--- PROBLEM TO WORK ON ---
A word-for-word copy of the entries is the only acceptable reply.

(Records from a data collection)
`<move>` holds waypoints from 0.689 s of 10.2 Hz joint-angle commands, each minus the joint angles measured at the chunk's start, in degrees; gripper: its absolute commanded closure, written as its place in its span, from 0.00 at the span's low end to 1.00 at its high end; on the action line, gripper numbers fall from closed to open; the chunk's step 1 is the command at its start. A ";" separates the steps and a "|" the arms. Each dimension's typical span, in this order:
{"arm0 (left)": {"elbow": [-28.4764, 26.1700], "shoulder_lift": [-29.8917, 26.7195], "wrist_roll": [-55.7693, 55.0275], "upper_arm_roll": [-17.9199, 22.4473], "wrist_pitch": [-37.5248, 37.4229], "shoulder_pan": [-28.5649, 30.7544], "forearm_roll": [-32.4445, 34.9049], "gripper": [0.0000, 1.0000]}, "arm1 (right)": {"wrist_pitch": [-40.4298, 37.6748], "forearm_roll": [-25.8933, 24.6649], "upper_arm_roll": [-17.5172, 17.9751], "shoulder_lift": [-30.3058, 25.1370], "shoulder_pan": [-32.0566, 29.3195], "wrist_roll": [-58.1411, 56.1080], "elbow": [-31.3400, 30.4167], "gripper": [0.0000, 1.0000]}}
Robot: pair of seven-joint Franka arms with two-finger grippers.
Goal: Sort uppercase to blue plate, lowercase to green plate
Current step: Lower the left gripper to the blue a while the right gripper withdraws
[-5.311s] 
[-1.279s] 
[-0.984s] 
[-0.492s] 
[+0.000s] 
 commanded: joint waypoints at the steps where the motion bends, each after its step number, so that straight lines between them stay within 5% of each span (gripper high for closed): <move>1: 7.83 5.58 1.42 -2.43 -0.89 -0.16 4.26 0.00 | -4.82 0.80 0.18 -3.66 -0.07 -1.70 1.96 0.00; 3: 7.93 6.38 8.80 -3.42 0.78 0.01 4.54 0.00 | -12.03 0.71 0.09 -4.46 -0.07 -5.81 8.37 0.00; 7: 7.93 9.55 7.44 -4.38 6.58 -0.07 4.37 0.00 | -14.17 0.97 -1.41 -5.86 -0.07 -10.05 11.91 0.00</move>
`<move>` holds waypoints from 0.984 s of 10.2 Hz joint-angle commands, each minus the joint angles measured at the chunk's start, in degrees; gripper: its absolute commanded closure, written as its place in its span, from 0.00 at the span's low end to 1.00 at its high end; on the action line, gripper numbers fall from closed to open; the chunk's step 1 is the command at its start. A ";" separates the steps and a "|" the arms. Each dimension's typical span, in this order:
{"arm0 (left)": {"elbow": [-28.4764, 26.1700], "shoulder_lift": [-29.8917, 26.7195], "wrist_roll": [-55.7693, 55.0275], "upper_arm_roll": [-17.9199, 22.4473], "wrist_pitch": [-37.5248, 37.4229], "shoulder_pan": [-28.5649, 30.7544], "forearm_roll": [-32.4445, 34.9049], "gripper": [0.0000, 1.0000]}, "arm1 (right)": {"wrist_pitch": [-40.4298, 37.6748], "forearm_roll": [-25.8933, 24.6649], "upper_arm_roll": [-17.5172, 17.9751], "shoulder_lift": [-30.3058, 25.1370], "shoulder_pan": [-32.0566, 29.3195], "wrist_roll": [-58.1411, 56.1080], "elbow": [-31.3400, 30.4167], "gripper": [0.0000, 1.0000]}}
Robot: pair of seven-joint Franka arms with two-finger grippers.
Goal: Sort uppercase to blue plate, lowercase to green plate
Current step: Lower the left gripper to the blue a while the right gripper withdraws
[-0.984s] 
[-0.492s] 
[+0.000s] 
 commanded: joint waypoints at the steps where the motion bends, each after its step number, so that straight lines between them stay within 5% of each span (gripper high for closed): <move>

--- RESPONSE AREA ---
`<move>` holds waypoints from 0.689 s of 10.2 Hz joint-angle commands, each minus the joint angles measured at the chunk's start, in degrees; gripper: its absolute commanded closure, written as its place in its span, from 0.00 at the span's low end to 1.00 at its high end; on the action line, gripper numbers fall from closed to open; the chunk's step 1 is the command at its start. A ";" separates the steps and a "|" the arms. Each dimension's typical span, in this order:
{"arm0 (left)": {"elbow": [-28.4764, 26.1700], "shoulder_lift": [-29.8917, 26.7195], "wrist_roll": [-55.7693, 55.0275], "upper_arm_roll": [-17.9199, 22.4473], "wrist_pitch": [-37.5248, 37.4229], "shoulder_pan": [-28.5649, 30.7544], "forearm_roll": [-32.4445, 34.9049], "gripper": [0.0000, 1.0000]}, "arm1 (right)": {"wrist_pitch": [-40.4298, 37.6748], "forearm_roll": [-25.8933, 24.6649], "upper_arm_roll": [-17.5172, 17.9751], "shoulder_lift": [-30.3058, 25.1370], "shoulder_pan": [-32.0566, 29.3195], "wrist_roll": [-58.1411, 56.1080], "elbow": [-31.3400, 30.4167], "gripper": [0.0000, 1.0000]}}
Robot: pair of seven-joint Franka arms with two-finger grippers.
Goal: Sort uppercase to blue plate, lowercase to green plate
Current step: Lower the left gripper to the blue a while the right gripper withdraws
[-5.311s] 
[-1.279s] 
[-0.984s] 
[-0.492s] 
[+0.000s] 
 commanded: joint waypoints at the steps where the motion bends, each after its step number, so that straight lines between them stay within 5% of each span (gripper high for closed): <move>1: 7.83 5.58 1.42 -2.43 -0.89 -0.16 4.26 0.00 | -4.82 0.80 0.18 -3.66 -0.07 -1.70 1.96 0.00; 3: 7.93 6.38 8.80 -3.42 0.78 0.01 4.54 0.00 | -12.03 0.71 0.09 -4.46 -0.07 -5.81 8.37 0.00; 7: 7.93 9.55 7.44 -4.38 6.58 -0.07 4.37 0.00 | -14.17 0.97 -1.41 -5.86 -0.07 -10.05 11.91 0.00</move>
`<move>` holds waypoints from 0.984 s of 10.2 Hz joint-angle commands, each minus the joint angles measured at the chunk's start, in degrees; gripper: its absolute commanded closure, written as its place in its span, from 0.00 at the span's low end to 1.00 at its high end; on the action line, gripper numbers fall from closed to open; the chunk's step 1 is the command at its start. A ";" separates the steps and a "|" the arms. Each dimension's typical span, in this order:
{"arm0 (left)": {"elbow": [-28.4764, 26.1700], "shoulder_lift": [-29.8917, 26.7195], "wrist_roll": [-55.7693, 55.0275], "upper_arm_roll": [-17.9199, 22.4473], "wrist_pitch": [-37.5248, 37.4229], "shoulder_pan": [-28.5649, 30.7544], "forearm_roll": [-32.4445, 34.9049], "gripper": [0.0000, 1.0000]}, "arm1 (right)": {"wrist_pitch": [-40.4298, 37.6748], "forearm_roll": [-25.8933, 24.6649], "upper_arm_roll": [-17.5172, 17.9751], "shoulder_lift": [-30.3058, 25.1370], "shoulder_pan": [-32.0566, 29.3195], "wrist_roll": [-58.1411, 56.1080], "elbow": [-31.3400, 30.4167], "gripper": [0.0000, 1.0000]}}
Robot: pair of seven-joint Franka arms with two-finger grippers.
Goal: Sort uppercase to blue plate, lowercase to green plate
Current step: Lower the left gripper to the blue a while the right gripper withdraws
[-0.984s] 
[-0.492s] 
[+0.000s] 
 commanded: joint waypoints at the steps where the motion bends, each after its step number, so that straight lines between them stay within 5% of each span (gripper high for closed): <move>

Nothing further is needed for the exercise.